Task requirements
Please state how many lines in the records below contain the word "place"; the number alone is the answer.
- - - -
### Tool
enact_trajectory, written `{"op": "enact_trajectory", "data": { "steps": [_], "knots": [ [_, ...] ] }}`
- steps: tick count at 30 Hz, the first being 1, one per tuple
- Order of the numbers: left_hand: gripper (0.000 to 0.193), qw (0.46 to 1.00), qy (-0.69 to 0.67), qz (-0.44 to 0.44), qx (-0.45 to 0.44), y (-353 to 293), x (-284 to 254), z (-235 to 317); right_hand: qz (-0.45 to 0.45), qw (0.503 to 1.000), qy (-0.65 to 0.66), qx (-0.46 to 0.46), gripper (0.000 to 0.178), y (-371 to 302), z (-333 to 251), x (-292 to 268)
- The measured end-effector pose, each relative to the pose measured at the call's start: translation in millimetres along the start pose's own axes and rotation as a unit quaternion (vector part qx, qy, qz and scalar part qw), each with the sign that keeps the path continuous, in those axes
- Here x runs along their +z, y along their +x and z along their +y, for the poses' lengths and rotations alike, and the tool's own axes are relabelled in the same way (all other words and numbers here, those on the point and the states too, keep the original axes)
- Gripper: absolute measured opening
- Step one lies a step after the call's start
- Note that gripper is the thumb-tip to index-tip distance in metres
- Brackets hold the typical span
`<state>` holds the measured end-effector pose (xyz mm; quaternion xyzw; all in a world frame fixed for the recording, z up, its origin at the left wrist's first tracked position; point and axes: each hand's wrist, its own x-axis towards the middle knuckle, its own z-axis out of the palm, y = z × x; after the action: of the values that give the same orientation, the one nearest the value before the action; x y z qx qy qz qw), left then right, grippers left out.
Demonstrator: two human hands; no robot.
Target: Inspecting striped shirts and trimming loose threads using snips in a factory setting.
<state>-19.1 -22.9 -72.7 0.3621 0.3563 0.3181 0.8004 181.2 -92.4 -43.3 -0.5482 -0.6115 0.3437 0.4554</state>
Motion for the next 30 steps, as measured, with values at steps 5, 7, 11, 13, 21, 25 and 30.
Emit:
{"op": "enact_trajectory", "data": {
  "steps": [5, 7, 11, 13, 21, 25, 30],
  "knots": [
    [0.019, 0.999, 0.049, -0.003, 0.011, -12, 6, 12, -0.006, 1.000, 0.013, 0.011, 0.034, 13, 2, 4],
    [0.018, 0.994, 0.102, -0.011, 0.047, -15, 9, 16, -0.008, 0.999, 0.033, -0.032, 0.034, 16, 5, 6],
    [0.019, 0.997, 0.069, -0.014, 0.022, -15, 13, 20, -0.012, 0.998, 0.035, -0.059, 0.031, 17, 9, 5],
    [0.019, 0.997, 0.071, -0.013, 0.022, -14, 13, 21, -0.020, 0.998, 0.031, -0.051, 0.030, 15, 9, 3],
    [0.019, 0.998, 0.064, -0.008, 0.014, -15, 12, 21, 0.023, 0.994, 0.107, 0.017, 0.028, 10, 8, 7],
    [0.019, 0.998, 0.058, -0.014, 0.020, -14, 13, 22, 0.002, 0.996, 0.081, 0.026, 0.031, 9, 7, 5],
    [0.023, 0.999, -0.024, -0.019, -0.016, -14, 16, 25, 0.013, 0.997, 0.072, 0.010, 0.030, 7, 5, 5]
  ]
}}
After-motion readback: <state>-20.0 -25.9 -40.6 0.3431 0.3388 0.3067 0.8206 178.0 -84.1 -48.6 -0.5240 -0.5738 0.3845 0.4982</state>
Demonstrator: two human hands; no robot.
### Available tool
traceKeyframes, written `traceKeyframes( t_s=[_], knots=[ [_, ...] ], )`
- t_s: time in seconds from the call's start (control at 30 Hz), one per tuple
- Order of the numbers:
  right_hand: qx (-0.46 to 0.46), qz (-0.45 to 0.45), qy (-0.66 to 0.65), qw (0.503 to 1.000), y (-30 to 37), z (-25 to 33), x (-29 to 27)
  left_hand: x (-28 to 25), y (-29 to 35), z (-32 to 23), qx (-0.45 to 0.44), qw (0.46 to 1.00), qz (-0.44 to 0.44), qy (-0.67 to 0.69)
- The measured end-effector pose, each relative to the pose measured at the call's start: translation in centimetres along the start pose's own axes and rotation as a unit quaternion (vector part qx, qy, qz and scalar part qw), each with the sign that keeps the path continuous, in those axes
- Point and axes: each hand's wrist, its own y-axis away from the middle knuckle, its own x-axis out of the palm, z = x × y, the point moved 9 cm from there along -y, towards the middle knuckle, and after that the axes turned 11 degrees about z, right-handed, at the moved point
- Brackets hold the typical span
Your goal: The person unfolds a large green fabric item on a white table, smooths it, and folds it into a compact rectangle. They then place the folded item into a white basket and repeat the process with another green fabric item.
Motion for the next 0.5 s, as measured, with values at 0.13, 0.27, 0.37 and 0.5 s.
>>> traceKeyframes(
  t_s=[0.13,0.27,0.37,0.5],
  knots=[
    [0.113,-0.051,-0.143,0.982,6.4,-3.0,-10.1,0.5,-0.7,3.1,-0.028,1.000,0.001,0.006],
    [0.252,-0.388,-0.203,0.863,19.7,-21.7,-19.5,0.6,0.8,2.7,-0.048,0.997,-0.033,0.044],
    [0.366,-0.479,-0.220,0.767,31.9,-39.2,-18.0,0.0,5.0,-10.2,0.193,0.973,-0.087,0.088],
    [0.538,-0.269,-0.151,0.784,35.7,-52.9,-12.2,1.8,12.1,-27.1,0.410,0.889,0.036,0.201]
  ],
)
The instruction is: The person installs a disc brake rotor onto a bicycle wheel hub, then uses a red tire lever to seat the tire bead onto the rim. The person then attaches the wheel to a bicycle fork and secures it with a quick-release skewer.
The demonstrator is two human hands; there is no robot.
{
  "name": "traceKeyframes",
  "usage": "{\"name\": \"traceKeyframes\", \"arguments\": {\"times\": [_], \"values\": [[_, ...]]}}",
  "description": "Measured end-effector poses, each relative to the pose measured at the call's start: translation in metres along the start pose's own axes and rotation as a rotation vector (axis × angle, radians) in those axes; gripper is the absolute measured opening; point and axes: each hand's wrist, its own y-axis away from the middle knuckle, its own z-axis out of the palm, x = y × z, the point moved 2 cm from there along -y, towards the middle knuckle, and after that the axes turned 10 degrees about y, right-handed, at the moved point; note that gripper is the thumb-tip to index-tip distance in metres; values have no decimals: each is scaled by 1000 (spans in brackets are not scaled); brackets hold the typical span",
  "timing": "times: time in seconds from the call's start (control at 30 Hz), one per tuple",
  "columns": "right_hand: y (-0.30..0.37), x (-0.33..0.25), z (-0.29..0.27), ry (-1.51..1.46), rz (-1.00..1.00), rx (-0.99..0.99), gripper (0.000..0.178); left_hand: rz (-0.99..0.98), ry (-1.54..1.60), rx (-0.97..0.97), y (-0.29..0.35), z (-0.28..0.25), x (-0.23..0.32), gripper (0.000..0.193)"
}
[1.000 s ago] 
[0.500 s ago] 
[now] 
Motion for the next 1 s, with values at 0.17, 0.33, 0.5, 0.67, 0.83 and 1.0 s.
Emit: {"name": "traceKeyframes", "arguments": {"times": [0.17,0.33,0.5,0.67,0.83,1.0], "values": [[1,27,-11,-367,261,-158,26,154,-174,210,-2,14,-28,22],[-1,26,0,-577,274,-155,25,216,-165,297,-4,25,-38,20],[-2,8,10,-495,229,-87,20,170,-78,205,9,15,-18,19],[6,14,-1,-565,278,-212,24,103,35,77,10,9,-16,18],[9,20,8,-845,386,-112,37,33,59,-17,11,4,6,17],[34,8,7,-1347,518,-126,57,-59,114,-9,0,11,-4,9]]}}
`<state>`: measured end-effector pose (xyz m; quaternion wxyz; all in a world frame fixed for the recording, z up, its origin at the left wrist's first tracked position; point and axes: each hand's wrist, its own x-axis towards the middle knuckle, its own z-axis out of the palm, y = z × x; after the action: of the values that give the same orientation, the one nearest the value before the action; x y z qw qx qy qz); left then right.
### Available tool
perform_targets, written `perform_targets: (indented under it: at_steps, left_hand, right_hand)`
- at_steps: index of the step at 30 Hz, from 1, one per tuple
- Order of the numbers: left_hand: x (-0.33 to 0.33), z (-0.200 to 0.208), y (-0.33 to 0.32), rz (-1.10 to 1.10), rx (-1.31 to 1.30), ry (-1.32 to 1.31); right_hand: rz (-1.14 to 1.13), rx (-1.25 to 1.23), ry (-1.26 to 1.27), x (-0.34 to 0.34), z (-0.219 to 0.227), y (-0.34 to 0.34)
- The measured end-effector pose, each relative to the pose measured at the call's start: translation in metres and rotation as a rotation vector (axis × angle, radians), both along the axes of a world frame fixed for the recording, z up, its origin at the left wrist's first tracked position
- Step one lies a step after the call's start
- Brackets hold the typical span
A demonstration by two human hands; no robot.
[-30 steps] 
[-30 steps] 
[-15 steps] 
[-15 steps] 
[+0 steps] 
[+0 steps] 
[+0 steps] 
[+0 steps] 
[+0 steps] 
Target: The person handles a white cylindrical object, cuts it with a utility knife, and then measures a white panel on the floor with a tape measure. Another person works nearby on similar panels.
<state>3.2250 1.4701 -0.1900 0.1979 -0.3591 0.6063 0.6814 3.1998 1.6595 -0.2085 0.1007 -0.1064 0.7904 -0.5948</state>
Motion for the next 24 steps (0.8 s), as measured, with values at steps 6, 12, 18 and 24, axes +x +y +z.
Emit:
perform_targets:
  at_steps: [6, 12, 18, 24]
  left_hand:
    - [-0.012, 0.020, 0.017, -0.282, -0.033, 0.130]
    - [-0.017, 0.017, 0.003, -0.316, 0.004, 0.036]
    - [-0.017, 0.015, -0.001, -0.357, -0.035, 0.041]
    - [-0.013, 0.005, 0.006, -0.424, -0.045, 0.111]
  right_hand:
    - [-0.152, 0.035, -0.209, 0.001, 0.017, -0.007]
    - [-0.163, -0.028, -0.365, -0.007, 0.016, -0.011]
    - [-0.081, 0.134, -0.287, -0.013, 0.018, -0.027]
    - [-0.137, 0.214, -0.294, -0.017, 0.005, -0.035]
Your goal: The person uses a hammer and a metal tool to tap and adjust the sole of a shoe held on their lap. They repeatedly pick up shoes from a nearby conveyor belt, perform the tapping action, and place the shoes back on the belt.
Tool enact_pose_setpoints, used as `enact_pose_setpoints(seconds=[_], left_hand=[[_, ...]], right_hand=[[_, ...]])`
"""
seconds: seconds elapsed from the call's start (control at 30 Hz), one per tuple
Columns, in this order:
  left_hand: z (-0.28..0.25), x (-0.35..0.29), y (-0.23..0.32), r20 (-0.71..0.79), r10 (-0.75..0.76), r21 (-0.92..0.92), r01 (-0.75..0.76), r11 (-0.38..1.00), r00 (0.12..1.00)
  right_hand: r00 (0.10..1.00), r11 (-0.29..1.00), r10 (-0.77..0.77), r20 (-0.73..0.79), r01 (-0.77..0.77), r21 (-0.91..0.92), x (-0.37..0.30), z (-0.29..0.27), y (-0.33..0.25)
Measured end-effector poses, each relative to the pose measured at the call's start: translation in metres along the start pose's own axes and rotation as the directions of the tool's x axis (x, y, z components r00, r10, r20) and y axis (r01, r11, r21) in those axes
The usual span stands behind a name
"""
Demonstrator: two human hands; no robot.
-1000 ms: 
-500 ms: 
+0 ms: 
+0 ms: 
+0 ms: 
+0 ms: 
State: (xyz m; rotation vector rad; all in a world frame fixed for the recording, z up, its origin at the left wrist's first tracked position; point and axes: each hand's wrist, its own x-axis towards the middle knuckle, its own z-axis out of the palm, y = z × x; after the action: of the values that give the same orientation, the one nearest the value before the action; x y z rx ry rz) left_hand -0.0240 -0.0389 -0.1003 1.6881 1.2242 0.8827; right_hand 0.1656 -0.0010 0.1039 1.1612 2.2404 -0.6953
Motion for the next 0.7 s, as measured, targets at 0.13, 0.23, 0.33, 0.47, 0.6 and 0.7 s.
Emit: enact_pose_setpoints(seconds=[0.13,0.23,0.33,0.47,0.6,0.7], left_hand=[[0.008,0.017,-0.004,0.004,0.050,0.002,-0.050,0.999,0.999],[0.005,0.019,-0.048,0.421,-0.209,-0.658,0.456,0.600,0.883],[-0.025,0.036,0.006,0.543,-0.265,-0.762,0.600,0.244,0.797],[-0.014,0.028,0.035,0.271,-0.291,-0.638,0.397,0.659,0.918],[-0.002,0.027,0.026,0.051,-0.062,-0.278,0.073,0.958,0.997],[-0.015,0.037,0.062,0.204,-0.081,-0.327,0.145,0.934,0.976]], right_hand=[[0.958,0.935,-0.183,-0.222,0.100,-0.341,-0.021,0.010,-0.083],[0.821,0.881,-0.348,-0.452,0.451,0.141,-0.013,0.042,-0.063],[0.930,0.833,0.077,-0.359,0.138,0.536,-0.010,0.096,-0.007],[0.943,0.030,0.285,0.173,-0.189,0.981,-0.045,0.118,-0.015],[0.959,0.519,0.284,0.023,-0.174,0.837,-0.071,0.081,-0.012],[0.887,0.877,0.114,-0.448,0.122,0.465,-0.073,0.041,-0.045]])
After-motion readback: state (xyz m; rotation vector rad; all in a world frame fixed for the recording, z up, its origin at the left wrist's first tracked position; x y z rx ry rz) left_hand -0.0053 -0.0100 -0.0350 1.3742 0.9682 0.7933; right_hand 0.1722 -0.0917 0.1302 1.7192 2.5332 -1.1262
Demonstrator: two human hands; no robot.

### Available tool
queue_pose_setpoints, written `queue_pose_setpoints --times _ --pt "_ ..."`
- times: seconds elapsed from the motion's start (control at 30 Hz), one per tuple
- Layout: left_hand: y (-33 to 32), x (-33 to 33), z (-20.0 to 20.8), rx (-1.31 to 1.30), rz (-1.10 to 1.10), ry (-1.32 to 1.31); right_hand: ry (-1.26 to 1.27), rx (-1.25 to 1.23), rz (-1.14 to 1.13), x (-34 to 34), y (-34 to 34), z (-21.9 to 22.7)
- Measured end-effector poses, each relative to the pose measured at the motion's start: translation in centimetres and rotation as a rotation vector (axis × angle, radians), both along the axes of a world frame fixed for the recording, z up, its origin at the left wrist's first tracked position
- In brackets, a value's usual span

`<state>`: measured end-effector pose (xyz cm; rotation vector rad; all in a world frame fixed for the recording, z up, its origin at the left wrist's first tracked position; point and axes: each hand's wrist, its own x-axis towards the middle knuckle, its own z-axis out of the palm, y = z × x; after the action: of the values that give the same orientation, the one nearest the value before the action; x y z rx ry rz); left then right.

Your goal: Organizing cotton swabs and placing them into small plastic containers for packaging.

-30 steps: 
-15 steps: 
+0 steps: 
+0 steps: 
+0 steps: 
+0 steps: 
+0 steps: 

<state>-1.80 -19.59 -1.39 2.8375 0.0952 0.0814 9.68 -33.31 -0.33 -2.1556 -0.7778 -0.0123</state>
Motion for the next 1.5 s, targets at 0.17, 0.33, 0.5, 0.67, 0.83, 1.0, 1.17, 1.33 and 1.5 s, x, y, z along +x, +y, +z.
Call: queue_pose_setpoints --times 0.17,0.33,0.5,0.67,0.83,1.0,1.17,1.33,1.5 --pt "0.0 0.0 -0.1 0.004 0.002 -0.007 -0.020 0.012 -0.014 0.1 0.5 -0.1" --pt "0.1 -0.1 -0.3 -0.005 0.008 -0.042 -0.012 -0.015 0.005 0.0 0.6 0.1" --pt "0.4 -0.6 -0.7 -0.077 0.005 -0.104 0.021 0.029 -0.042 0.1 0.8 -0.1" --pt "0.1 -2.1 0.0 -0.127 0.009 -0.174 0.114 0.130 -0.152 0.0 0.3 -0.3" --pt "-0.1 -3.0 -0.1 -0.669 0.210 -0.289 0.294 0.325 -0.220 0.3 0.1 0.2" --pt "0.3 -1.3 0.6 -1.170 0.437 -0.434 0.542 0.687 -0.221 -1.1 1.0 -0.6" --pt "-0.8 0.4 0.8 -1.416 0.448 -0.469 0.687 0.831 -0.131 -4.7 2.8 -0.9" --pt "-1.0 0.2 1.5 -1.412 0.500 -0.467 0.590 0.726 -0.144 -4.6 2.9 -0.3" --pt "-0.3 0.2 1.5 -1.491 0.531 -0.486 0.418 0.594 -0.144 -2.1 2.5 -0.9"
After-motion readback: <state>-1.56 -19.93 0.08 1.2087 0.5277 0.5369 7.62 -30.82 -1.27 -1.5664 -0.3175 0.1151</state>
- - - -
Answer to this exercise
2